- WORK INSTRUCTIONS
Given the records below, would you repeat exactly the lines that begin at the one containing "Q: In the image above, where is the steel pot" and end at the one containing "Q: In the image above, where is the brown", inclusive?

- INFORMATION SUPPLIED

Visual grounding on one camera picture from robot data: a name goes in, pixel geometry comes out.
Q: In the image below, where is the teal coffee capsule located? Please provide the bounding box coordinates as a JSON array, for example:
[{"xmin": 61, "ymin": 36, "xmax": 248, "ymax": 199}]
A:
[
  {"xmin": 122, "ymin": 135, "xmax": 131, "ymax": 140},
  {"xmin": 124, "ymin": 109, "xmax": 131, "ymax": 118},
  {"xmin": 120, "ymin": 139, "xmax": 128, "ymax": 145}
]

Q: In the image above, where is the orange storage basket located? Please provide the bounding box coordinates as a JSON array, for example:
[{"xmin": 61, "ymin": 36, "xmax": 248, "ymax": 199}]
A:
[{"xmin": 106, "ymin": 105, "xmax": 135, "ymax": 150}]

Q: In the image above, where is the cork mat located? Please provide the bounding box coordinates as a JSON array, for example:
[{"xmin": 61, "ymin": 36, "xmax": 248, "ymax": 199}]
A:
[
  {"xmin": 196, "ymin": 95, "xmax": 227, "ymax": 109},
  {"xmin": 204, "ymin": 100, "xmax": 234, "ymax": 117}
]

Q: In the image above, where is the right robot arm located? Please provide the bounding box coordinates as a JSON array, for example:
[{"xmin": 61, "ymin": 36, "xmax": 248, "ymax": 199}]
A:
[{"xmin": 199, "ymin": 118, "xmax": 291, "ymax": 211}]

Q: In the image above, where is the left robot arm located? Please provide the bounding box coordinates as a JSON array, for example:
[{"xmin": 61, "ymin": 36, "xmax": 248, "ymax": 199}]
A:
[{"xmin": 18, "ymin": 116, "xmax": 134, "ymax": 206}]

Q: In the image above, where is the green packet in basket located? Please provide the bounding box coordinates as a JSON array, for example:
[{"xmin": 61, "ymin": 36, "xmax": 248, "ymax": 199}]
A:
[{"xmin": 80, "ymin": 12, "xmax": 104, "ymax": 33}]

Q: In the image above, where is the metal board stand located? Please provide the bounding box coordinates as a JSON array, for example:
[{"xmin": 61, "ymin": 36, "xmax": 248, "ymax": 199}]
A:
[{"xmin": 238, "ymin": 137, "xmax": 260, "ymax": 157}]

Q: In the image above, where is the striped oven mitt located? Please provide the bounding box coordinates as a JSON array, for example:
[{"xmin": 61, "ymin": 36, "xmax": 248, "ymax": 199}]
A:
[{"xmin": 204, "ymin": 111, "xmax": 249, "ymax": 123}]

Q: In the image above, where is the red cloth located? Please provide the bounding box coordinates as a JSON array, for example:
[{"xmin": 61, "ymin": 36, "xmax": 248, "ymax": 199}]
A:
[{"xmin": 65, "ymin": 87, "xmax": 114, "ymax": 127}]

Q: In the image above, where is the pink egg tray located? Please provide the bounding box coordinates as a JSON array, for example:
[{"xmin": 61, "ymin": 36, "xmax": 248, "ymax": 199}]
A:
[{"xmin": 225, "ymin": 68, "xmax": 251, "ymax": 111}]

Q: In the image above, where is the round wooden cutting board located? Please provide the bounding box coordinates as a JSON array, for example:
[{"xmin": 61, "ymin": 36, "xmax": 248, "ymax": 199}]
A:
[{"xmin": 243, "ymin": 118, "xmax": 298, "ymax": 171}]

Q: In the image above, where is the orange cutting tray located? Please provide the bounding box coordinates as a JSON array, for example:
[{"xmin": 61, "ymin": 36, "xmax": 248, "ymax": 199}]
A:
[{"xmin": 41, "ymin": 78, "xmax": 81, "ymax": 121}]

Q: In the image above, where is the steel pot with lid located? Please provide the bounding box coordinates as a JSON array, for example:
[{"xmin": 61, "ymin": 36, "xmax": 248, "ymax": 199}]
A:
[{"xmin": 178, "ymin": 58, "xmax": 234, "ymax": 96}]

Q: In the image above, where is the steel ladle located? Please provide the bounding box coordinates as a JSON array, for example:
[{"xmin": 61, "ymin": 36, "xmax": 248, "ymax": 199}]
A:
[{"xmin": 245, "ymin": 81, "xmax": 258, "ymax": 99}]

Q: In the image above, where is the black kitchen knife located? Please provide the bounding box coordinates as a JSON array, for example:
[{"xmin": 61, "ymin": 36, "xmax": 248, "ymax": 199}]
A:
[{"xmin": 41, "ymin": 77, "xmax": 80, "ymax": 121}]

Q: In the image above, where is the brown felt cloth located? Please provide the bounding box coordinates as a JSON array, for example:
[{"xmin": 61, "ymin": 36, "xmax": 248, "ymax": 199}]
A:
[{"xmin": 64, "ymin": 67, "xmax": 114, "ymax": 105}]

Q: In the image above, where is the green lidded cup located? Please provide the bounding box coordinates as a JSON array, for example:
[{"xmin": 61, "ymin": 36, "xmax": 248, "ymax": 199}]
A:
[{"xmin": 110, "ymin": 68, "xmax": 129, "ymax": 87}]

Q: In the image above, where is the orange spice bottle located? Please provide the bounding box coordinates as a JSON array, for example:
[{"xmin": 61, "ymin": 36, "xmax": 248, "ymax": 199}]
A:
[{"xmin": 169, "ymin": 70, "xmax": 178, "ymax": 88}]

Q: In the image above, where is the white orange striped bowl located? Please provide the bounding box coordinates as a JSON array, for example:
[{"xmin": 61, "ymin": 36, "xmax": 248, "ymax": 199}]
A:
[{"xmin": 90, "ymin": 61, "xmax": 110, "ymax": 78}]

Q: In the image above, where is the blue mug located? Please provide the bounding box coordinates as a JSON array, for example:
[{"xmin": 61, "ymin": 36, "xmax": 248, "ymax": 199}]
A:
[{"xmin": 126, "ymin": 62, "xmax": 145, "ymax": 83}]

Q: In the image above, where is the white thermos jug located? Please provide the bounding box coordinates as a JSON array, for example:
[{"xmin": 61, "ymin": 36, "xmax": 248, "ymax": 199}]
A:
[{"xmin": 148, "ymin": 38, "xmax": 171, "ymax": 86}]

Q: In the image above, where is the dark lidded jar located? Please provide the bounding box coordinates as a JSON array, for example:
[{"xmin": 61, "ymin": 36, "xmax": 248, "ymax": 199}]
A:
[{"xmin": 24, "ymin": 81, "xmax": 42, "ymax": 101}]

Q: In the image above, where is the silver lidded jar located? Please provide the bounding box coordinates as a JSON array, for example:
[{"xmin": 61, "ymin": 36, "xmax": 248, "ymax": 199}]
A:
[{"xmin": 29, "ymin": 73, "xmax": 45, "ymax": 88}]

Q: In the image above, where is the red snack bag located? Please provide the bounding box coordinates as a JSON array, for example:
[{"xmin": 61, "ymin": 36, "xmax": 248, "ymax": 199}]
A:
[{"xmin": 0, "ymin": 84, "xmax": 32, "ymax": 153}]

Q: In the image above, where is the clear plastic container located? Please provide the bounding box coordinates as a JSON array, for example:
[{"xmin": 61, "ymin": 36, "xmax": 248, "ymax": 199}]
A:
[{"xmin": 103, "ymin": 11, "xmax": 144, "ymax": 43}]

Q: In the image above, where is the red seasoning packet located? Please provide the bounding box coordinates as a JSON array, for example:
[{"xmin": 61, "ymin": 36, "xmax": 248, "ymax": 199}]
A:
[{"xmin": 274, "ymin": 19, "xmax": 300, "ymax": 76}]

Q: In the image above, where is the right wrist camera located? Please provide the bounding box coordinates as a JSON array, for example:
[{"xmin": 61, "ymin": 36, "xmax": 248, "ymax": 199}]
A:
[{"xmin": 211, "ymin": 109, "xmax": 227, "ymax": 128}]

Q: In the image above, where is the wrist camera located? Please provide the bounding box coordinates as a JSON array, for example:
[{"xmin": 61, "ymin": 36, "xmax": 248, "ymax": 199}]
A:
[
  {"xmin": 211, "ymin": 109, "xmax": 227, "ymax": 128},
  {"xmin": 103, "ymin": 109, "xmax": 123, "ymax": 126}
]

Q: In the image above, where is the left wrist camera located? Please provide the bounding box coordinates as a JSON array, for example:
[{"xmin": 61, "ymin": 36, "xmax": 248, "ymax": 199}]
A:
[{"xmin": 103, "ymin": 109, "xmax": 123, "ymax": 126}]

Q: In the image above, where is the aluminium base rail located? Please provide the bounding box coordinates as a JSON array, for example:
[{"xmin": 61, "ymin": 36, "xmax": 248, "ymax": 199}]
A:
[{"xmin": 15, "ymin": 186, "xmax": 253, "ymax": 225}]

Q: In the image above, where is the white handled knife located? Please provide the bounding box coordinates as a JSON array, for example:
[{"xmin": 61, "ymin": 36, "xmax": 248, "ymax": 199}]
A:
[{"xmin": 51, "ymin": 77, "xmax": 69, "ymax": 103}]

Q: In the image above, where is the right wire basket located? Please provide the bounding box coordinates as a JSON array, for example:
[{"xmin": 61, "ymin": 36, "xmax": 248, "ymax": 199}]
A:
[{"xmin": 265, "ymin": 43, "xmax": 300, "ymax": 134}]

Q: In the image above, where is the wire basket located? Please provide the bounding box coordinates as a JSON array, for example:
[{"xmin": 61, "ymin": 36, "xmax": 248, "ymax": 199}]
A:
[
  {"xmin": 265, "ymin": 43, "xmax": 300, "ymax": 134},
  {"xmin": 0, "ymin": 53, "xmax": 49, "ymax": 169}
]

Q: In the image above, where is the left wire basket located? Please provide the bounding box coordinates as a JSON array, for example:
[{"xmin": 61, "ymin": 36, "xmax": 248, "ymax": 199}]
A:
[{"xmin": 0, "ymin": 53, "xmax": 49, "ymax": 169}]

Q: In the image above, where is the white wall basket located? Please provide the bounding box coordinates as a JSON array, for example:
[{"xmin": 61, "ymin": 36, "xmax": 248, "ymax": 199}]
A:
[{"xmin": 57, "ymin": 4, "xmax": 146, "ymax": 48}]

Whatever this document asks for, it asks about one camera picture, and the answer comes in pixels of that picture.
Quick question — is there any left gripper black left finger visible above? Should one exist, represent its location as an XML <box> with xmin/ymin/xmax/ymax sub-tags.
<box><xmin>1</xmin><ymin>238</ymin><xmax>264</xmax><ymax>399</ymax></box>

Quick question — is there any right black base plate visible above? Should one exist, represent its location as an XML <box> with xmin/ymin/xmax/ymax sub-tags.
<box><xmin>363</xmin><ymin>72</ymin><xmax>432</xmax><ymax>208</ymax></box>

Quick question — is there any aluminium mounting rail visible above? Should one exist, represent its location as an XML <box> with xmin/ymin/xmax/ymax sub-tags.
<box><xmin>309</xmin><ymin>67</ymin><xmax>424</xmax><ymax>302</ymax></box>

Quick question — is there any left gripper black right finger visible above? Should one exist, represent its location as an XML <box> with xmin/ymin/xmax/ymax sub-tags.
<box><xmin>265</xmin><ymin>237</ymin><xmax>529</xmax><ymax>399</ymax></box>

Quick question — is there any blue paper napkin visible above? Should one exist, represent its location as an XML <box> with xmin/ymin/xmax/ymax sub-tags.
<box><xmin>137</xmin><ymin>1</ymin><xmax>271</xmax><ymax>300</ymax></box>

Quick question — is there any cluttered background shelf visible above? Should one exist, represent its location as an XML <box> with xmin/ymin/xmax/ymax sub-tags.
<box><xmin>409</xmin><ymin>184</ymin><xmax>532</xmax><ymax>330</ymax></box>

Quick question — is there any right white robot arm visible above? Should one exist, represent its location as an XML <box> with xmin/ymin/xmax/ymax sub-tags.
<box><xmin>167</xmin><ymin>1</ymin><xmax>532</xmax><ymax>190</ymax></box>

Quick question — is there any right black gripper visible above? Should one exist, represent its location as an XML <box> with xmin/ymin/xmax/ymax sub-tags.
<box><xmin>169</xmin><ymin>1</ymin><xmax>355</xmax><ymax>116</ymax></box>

- TASK RESULT
Q: In the image above, where is the steel pot with lid located? Please provide the bounding box coordinates as a JSON array, for example:
[{"xmin": 61, "ymin": 36, "xmax": 248, "ymax": 199}]
A:
[{"xmin": 178, "ymin": 58, "xmax": 234, "ymax": 96}]

Q: In the image above, where is the steel ladle located? Please provide the bounding box coordinates as a JSON array, for example:
[{"xmin": 61, "ymin": 36, "xmax": 248, "ymax": 199}]
A:
[{"xmin": 245, "ymin": 81, "xmax": 258, "ymax": 99}]

Q: In the image above, where is the black kitchen knife located? Please provide the bounding box coordinates as a JSON array, for example:
[{"xmin": 61, "ymin": 36, "xmax": 248, "ymax": 199}]
A:
[{"xmin": 41, "ymin": 77, "xmax": 80, "ymax": 121}]

Q: In the image above, where is the brown felt cloth located? Please provide the bounding box coordinates as a JSON array, for example:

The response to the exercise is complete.